Any feedback will be greatly appreciated.

Here is the script in question:

#!/usr/bin/perl -w

use threads;
use Thread::Queue;
use Cwd;

$num_thread = 2;

my $q = new Thread::Queue;

#populate this queue using directory names

opendir(DDIR,"..");
@ddir= grep(/^\d/,readdir(DDIR));

foreach $ddir(@ddir){
$q->enqueue($ddir);
}

for (1..$num_thread){
$thr[$_-1] = threads->new(\&sub1,$_);
# print "creating tid ", $thr[$_-1]->tid,"\n";
}

sub sub1 {
my ($id) = @_;
while($foo =$q->dequeue_nb){
batch($foo);
$left = $q->pending;
print "In the thread $id foo=$foo left=$left\n";
last if($left==0);
#sleep($id);
}

foreach $tt(@thr){
print "joining ", $tt->tid,"\n";
$tt->join();
}

sub batch{
my ($ddir) = @_;
chdir "../".$ddir||die "unable to enter $ddir\n";

print "rpt2dat.pl\n";
system("rpt2dat.pl");
print "$ddir R CMD BATCH cmb.obs.mod.R \n";
system("R CMD BATCH cmb.obs.mod.R")==0
or die "$ddir cmb.obs.mod failed $?";

print "$ddir R CMD BATCH comp.ann.sum.R \n";
system("R CMD BATCH comp.ann.sum.R")==0
or die "$ddir cmb.ann.sum failed $?";
print "$ddir R CMD BATCH comp.ann.sum.R finished\n";

wait();
print "$ddir R CMD BATCH comp.mon.sum.R \n";
system("R CMD BATCH comp.mon.sum.R")==0
: or die "$ddir cmb.mon.sum failed $?";
wait();
print "$ddir R CMD BATCH comp.mon.sum.R finished\n";
}

xhoster · Feb 21, 2006

Hi,
I'm trying to create a perl script for managing multiple tasks.
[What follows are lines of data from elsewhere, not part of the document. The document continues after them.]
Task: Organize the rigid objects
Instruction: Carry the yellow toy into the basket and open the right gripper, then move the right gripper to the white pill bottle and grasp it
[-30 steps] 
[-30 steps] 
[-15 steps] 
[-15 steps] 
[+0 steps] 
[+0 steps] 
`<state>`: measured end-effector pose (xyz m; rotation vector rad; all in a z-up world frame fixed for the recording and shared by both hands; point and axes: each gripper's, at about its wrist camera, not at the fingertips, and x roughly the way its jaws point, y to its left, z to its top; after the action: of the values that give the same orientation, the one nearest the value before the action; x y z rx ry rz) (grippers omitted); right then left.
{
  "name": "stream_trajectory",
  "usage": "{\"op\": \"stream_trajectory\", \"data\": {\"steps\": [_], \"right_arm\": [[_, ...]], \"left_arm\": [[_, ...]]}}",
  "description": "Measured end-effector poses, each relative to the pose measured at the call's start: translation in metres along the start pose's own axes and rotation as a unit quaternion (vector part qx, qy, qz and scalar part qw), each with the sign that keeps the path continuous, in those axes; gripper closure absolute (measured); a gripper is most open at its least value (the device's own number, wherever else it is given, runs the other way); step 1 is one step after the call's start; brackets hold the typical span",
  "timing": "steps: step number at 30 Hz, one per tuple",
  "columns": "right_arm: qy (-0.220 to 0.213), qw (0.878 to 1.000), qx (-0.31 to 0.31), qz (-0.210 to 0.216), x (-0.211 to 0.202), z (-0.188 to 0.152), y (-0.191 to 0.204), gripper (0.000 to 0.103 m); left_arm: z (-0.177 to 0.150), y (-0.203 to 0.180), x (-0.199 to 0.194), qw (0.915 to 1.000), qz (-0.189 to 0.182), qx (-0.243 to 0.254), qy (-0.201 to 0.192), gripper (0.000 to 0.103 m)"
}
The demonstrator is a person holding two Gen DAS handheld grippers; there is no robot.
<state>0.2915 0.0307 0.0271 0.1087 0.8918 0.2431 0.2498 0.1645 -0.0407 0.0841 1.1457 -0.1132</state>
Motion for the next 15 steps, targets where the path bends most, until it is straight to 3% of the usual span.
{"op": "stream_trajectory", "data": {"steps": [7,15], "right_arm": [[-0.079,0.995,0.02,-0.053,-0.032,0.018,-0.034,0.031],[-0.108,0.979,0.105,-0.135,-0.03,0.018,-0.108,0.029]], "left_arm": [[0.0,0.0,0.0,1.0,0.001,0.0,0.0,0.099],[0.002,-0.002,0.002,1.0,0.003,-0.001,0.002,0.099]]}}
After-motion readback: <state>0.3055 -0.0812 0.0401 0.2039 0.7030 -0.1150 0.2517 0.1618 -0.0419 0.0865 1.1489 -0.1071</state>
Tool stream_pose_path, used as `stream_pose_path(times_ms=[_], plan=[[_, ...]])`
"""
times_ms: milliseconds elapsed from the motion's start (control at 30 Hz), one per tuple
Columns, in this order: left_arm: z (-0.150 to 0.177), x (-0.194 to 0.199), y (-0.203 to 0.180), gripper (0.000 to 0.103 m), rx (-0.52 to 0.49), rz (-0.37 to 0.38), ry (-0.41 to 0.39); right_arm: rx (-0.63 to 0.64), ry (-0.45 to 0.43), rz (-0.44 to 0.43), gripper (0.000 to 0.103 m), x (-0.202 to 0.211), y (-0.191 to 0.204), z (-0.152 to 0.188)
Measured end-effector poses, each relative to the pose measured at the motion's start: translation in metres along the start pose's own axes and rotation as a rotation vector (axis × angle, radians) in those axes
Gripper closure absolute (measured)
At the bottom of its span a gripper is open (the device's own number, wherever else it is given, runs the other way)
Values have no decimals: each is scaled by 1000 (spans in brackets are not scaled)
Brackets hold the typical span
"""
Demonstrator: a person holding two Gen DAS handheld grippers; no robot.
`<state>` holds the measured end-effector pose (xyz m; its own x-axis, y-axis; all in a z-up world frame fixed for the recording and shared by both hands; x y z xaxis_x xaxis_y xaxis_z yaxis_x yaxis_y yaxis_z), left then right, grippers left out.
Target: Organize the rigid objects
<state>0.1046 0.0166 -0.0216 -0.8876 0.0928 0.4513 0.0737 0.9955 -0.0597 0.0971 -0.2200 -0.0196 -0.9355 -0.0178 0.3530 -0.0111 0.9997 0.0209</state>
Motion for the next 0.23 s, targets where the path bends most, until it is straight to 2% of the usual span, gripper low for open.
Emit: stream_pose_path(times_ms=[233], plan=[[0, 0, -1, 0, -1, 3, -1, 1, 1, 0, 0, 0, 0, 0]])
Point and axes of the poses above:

What
I have been doing is creating a queue of tasks via Thread::Queue, and
having two separate threads retrieving
the task names from the queue and execute each one via system() call.
However, upon
running the script, I found that, if I call system() for more than once
after each retrieval of
the task name, only the first system() call actually succeeds in
executing, whereas the
rest got ignored.

Replacing R with echo, I cannot reproduce your results. How do you know
the sytems are being ignored, rather than running and simply producing
no results?

Here is the script in question:

#!/usr/bin/perl -w

use threads;
use Thread::Queue;
use Cwd;

$|=1; # at least for debugging purposes

sub batch{
my ($ddir) = @_;
chdir "../".$ddir||die "unable to enter $ddir\n";

I think chdir chdirs the directory of the entire process, not on per-thread
basis. So this is a race condition.

print "rpt2dat.pl\n";
system("rpt2dat.pl");
print "$ddir R CMD BATCH cmb.obs.mod.R \n";
system("R CMD BATCH cmb.obs.mod.R")==0
or die "$ddir cmb.obs.mod failed $?";

print "$ddir R CMD BATCH comp.ann.sum.R \n";
system("R CMD BATCH comp.ann.sum.R")==0
or die "$ddir cmb.ann.sum failed $?";
print "$ddir R CMD BATCH comp.ann.sum.R finished\n";

wait();

What are you waiting for?

Xho

enstrophy.2000 · Feb 22, 2006

xhoster,

Thank you so much for your kind reply. You are right that the wait()
is redundant; I put it there nevertheless because I found the system
calls were not executed.

Good point about that the chdir() may create a race condition.
I wonder if there is a way for specifically testing this?
I have multiple directories and each script outputs to
the local directory. Perhaps I need a semaphore to have this
work? I will appreciate any input.

xhoster · Feb 22, 2006

xhoster,

Thank you so much for your kind reply. You are right that the wait()
is redundant; I put it there nevertheless because I found the system
calls were not executed.

Good point about that the chdir() may create a race condition.
I wonder if there is a way for specifically testing this?
I have multiple directories and each script outputs to
the local directory. Perhaps I need a semaphore to have this
work? I will appreciate any input.

I don't think that *simply* adding a semaphore will help you, because then
you might as well not use threads at all, they will run one at a time.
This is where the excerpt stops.